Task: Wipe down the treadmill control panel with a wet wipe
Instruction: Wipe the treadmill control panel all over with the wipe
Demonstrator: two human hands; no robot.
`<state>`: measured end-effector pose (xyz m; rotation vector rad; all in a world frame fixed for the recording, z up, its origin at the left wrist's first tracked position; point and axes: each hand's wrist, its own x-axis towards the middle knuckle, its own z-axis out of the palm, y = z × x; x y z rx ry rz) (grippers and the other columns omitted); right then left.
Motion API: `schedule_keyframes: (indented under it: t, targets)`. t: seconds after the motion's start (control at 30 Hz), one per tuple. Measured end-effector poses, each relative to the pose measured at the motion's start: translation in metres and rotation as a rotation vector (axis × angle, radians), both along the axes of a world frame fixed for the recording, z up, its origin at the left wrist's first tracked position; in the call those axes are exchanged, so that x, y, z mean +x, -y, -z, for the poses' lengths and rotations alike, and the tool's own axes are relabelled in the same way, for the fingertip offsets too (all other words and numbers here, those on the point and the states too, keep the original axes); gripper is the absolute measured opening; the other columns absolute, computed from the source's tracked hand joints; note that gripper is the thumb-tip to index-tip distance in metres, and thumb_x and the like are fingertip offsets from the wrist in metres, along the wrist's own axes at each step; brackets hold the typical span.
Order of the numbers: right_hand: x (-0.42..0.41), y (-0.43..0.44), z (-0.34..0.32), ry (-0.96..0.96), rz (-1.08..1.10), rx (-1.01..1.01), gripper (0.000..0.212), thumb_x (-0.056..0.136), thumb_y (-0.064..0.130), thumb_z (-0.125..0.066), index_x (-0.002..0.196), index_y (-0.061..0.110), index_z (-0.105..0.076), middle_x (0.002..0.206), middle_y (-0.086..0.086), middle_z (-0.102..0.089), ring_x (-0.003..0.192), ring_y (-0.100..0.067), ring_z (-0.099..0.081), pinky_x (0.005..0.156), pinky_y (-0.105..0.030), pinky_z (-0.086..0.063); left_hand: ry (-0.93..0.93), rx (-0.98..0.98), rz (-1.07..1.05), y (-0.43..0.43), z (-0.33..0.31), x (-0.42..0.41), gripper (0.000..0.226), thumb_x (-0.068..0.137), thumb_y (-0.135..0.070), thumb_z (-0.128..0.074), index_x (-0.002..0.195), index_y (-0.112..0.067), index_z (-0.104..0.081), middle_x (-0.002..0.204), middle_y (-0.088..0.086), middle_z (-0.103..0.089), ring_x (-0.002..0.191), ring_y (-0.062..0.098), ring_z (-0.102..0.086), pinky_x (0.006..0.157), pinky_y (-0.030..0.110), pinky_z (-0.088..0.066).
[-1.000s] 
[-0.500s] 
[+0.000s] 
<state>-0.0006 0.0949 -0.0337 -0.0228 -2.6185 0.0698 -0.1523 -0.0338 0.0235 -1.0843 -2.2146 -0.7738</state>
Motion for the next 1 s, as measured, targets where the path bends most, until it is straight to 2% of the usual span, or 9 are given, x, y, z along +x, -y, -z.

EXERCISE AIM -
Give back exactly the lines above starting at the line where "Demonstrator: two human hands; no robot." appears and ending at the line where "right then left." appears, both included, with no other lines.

FINAL ANSWER -
Demonstrator: two human hands; no robot.
`<state>`: measured end-effector pose (xyz m; rotation vector rad; all in a world frame fixed for the recording, z up, its origin at the left wrist's first tracked position; point and axes: each hand's wrist, its own x-axis towards the middle knuckle, its own z-axis out of the palm, y = z × x; x y z rx ry rz) (grippers and the other columns omitted); right then left.

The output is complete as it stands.